By using their virtues, not their weaknesses. Othello's open trust, Desdemona's kindness, Cassio's good manners and Emilia's wish to please her husband are the levers — Iago's plan is to "out of her own goodness make the net that shall enmesh them all". He barely lies. He arranges true things — a dropped handkerchief, a real plea for Cassio — so they tell a false story. The audience hears every plan in his soliloquies, which is why the play feels so tense: we know everything, and the characters know nothing. Exposed at the end, he refuses to explain and never speaks again. See Manipulation and Deceit in Othello for the full analysis.
Why is reputation so important in Othello?
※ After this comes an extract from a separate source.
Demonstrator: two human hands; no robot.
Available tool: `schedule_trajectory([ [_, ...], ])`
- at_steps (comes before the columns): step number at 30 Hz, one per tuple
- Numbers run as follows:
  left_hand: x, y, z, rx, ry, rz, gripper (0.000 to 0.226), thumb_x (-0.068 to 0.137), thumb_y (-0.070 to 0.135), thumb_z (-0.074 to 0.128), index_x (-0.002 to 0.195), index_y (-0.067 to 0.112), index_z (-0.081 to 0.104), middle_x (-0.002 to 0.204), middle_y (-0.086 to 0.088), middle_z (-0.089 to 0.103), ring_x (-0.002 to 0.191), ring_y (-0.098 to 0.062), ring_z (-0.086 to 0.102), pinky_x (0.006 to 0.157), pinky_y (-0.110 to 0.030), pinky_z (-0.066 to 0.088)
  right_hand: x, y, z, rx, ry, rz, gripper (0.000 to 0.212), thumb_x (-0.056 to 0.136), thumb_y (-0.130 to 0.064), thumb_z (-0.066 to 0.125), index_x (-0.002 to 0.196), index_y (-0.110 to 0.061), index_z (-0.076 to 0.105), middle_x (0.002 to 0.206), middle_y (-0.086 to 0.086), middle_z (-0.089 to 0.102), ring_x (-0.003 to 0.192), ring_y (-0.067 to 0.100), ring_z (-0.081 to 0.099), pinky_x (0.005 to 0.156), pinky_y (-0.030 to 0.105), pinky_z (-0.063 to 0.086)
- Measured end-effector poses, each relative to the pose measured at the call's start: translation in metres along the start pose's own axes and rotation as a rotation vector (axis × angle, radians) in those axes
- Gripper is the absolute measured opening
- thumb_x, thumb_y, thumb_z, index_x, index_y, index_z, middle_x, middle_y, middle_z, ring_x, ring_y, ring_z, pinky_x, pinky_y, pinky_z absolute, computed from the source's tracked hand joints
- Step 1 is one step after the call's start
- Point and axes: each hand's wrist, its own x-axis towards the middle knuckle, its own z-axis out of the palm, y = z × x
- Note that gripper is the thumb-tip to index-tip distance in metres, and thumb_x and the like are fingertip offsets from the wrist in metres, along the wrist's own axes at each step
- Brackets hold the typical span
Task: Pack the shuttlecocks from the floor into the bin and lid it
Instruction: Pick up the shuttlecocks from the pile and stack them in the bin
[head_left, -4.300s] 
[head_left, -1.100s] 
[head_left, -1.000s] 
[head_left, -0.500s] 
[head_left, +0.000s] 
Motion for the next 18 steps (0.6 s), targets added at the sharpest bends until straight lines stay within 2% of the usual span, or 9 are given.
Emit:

Because in the play's Venice, what is said about you works as fact. Othello's standing rests entirely on his service record. Cassio, dismissed after the drunken brawl in A2S3, cries that he has lost "the immortal part" of himself. Iago argues both sides — reputation is worthless when he consoles Cassio, and the "immediate jewel" of the soul when he poisons Othello — and both speeches serve his plot. The deepest irony is "honest Iago": the play's least honest man holds its best reputation. Othello dies asking only to be reported accurately. See Reputation and Honour in Othello for the full analysis.
Is Othello a love story?
It begins as one — and the love is real. Desdemona defies her father and all of Venice to marry Othello, and the reunion at Cyprus in A2S1 is some of Shakespeare's happiest love poetry. But Othello's love has no middle setting: "when I love thee not, chaos is come again". A love that absolute cannot survive a doubt, and Iago knows it. The terrible truth of the play is that nobody betrays anybody — the only infidelity is invented. Desdemona dies protecting her husband; Othello, who "loved not wisely but too well", dies upon a kiss. See Love and Betrayal in Othello for the full analysis.
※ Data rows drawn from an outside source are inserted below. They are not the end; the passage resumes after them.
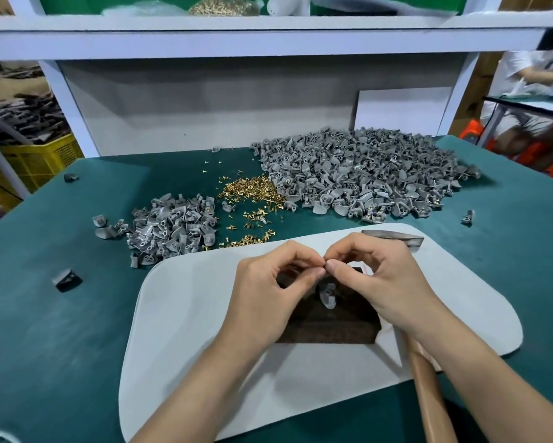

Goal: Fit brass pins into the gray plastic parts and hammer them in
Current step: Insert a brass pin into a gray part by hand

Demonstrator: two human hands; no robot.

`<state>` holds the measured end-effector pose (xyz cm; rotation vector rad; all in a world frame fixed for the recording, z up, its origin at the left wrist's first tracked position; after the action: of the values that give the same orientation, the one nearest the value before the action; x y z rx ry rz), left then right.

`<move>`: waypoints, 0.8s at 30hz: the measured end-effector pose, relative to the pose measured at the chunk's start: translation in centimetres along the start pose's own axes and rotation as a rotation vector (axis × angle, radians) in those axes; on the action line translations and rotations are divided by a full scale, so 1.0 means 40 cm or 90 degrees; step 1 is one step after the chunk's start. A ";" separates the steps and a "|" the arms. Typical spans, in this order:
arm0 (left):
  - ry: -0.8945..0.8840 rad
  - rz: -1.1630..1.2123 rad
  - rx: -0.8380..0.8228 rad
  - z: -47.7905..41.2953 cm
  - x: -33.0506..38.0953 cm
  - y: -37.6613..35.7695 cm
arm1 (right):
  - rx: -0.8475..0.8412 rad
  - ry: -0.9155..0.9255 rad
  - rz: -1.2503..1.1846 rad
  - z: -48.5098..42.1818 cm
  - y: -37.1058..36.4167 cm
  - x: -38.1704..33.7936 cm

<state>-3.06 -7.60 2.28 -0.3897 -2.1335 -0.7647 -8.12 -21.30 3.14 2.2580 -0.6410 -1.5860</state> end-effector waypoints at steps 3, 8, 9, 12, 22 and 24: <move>0.028 -0.044 -0.012 0.005 0.011 -0.008 | 0.013 0.007 -0.020 0.000 0.004 -0.004; 0.110 -0.274 -0.130 0.008 -0.007 -0.032 | 0.016 0.011 -0.030 -0.003 0.026 -0.004; 0.090 -0.307 -0.150 0.007 -0.003 -0.039 | 0.009 0.005 -0.029 -0.002 0.026 -0.003; 0.058 -0.368 -0.172 0.005 -0.002 -0.048 | -0.019 -0.005 0.025 0.000 0.016 -0.007; 0.067 -0.275 -0.150 0.001 -0.017 -0.033 | -0.071 -0.011 0.231 0.000 -0.010 -0.030; 0.069 -0.266 -0.148 0.001 -0.018 -0.031 | -0.072 -0.013 0.260 0.001 -0.010 -0.026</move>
<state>-3.29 -8.53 1.22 -0.0139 -2.0521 -1.2490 -8.40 -20.43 3.78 1.8822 -0.9232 -1.4045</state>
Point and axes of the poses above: each hand's wrist, its own z-axis away from the middle knuckle, its own y-axis out of the back of the hand, x = y × z, the point moved 6 cm from there along -z, towards the middle knuckle, and after that the axes turned 11 degrees about -x, right-handed, at the moved point
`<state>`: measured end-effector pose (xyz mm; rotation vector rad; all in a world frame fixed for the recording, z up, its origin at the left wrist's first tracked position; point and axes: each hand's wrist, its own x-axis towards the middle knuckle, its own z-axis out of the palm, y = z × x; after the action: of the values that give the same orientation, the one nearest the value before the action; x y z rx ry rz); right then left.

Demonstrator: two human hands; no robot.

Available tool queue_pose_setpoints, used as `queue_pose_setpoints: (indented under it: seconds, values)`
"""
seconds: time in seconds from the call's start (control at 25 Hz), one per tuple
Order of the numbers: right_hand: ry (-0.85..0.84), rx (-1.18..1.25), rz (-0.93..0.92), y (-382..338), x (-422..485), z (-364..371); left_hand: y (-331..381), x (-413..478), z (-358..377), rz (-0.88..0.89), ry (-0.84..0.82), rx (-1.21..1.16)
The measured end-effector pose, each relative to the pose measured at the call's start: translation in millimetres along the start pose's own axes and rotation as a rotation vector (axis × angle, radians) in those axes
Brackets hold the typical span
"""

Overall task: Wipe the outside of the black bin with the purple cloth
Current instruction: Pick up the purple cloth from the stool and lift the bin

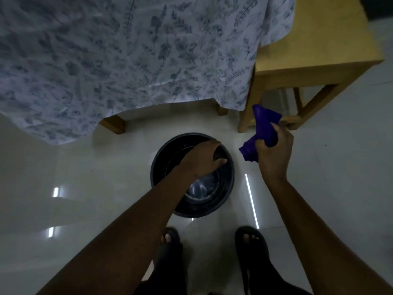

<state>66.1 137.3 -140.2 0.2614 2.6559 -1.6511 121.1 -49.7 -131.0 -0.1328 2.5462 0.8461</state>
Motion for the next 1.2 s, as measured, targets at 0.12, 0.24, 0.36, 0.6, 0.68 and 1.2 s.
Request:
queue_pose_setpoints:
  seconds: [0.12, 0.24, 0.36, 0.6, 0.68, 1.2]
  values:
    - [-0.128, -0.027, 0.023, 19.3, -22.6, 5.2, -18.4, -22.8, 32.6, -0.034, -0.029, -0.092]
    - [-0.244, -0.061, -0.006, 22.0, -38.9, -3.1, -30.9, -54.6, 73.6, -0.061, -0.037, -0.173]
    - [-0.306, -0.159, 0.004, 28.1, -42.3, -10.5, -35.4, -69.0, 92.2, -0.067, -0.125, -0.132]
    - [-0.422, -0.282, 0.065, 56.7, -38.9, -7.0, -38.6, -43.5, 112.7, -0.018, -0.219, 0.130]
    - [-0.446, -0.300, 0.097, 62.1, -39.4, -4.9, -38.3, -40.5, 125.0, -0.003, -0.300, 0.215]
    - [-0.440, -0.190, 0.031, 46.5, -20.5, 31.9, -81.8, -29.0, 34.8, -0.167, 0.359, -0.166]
How does Othello explore appearance vs reality?
The theme is announced in the first scene, when Iago says "I am not what I am". Everyone trusts the man who has just told the audience he cannot be trusted. Othello demands "the ocular proof" of his wife's guilt, but seeing proves nothing: Iago stages every appearance — the handkerchief, the eavesdropped laughter in A4S1 — and Othello supplies the false meaning. Everything he sees is real; every conclusion he draws is wrong. The one person who finally sees clearly, Emilia, pays for the truth with her life. See Appearance vs Reality in Othello for the full analysis.
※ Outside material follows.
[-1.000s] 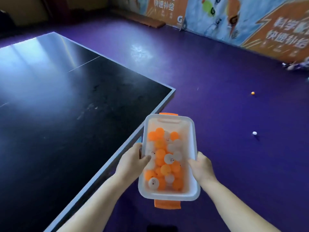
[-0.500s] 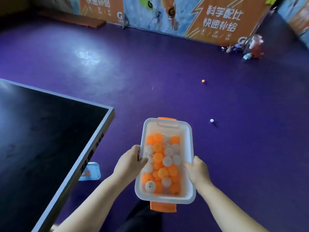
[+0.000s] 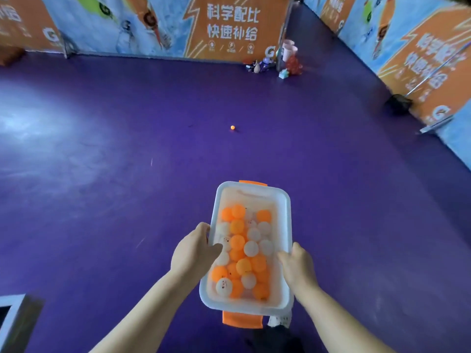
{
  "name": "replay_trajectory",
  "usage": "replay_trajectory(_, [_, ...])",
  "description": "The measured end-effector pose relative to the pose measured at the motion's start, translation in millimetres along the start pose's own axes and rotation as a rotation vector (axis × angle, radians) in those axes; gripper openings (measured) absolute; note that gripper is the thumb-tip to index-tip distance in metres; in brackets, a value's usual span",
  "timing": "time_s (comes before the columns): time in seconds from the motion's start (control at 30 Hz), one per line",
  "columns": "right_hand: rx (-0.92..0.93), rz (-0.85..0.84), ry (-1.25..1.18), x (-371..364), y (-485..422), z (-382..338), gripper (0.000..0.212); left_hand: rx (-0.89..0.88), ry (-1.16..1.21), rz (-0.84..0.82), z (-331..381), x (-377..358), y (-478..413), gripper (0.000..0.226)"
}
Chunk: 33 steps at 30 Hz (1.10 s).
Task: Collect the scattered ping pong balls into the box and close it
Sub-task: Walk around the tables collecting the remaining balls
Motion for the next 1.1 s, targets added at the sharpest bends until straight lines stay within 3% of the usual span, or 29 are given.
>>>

How are women treated in Othello?
As property, and as suspects. Brabantio calls Desdemona's marriage a theft; Iago jokes at the harbour that all women are false; and once Othello calls his wife "whore" in A4S2, nothing she says can clear her — the accusation turns every fact into evidence. The play's three women answer in different ways. Desdemona stays loyal to the end. Bianca, called a strumpet on no evidence, insists she is honest. And Emilia, in the willow scene of A4S3, argues that wives fall because husbands fail them — then breaks the rule of obedience in the final scene: "I am bound to speak". Both wives are killed by their husbands. See Gender and Misogyny in Othello for the full analysis.